**Problem details**: Please write out each entry exactly as it appears.

====== Extracted material

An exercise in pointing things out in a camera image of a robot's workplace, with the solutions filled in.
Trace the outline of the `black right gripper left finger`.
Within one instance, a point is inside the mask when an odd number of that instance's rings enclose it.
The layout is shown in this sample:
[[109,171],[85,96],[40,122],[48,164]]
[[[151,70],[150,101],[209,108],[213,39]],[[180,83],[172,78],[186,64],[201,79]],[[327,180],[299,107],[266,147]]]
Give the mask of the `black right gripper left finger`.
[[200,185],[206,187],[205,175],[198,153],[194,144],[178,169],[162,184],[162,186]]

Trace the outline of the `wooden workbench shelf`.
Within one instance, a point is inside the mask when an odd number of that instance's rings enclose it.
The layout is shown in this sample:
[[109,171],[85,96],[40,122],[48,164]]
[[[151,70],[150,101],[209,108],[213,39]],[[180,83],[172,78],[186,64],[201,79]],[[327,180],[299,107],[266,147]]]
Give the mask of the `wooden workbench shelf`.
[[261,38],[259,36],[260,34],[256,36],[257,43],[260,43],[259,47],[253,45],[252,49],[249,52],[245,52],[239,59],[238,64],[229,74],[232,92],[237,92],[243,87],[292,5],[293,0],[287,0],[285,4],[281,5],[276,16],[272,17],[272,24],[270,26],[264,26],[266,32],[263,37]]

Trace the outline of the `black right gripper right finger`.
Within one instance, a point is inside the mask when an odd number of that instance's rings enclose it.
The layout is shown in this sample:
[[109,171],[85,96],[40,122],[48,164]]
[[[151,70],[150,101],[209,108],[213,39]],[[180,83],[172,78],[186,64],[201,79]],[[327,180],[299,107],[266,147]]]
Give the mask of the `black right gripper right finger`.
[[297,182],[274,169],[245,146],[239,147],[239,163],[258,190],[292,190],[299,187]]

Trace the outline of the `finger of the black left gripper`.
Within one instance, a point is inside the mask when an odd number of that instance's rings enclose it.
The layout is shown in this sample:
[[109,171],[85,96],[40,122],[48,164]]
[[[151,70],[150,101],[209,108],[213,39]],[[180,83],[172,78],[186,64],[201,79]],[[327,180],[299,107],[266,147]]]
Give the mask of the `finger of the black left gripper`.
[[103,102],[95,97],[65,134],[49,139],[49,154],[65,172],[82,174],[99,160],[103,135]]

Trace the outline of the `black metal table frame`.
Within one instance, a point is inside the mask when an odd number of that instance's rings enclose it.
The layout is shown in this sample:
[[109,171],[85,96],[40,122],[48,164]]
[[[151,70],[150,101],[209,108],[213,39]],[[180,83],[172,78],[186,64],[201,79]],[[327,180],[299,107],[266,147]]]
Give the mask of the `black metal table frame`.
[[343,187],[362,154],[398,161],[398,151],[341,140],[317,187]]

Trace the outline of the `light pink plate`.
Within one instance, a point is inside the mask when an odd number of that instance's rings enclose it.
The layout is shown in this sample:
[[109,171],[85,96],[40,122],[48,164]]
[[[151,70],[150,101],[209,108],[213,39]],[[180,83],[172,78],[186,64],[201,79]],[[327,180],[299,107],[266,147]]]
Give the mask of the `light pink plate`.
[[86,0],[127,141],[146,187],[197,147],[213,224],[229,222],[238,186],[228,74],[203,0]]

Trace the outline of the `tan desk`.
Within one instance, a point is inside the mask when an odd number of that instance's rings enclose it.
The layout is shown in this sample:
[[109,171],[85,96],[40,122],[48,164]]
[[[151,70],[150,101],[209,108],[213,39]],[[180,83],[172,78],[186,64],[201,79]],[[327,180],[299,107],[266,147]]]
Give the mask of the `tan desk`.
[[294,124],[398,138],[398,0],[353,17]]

============

**Response to the task**:
An exercise in pointing things out in a camera image of a robot's workplace, with the solutions filled in.
Trace the outline of the `black right gripper left finger`.
Within one instance, a point is inside the mask when an odd number of that instance's rings enclose it.
The layout is shown in this sample:
[[109,171],[85,96],[40,122],[48,164]]
[[[151,70],[150,101],[209,108],[213,39]],[[180,83],[172,78],[186,64],[201,79]],[[327,180],[299,107],[266,147]]]
Give the mask of the `black right gripper left finger`.
[[200,185],[206,187],[205,175],[198,153],[194,144],[178,169],[162,184],[162,186]]

Trace the outline of the `wooden workbench shelf`.
Within one instance, a point is inside the mask when an odd number of that instance's rings enclose it.
The layout is shown in this sample:
[[109,171],[85,96],[40,122],[48,164]]
[[[151,70],[150,101],[209,108],[213,39]],[[180,83],[172,78],[186,64],[201,79]],[[327,180],[299,107],[266,147]]]
Give the mask of the `wooden workbench shelf`.
[[261,38],[259,36],[260,34],[256,36],[257,43],[260,43],[259,47],[253,45],[252,49],[249,52],[245,52],[239,59],[238,64],[229,74],[232,92],[237,92],[243,87],[292,5],[293,0],[287,0],[285,4],[281,5],[276,16],[272,17],[272,24],[270,26],[264,26],[266,32],[263,37]]

Trace the outline of the `black right gripper right finger`.
Within one instance, a point is inside the mask when an odd number of that instance's rings enclose it.
The layout is shown in this sample:
[[109,171],[85,96],[40,122],[48,164]]
[[[151,70],[150,101],[209,108],[213,39]],[[180,83],[172,78],[186,64],[201,79]],[[327,180],[299,107],[266,147]]]
Give the mask of the `black right gripper right finger`.
[[297,182],[274,169],[245,146],[239,147],[239,163],[258,190],[292,190],[299,187]]

Trace the outline of the `finger of the black left gripper`.
Within one instance, a point is inside the mask when an odd number of that instance's rings enclose it.
The layout is shown in this sample:
[[109,171],[85,96],[40,122],[48,164]]
[[[151,70],[150,101],[209,108],[213,39]],[[180,83],[172,78],[186,64],[201,79]],[[327,180],[299,107],[266,147]]]
Give the mask of the `finger of the black left gripper`.
[[103,102],[95,97],[65,134],[49,139],[49,154],[65,172],[82,174],[99,160],[103,135]]

Trace the outline of the `black metal table frame`.
Within one instance, a point is inside the mask when an odd number of that instance's rings enclose it.
The layout is shown in this sample:
[[109,171],[85,96],[40,122],[48,164]]
[[[151,70],[150,101],[209,108],[213,39]],[[180,83],[172,78],[186,64],[201,79]],[[327,180],[299,107],[266,147]]]
Give the mask of the `black metal table frame`.
[[343,187],[362,154],[398,161],[398,151],[341,140],[317,187]]

Trace the outline of the `light pink plate`.
Within one instance, a point is inside the mask when an odd number of that instance's rings enclose it.
The layout is shown in this sample:
[[109,171],[85,96],[40,122],[48,164]]
[[[151,70],[150,101],[209,108],[213,39]],[[180,83],[172,78],[186,64],[201,79]],[[327,180],[299,107],[266,147]]]
Give the mask of the `light pink plate`.
[[86,0],[127,141],[146,187],[197,147],[213,224],[229,222],[238,186],[228,74],[203,0]]

Trace the outline of the `tan desk`.
Within one instance, a point is inside the mask when an odd number of that instance's rings enclose it.
The layout is shown in this sample:
[[109,171],[85,96],[40,122],[48,164]]
[[[151,70],[150,101],[209,108],[213,39]],[[180,83],[172,78],[186,64],[201,79]],[[327,180],[299,107],[266,147]]]
Give the mask of the `tan desk`.
[[294,124],[398,138],[398,0],[353,17]]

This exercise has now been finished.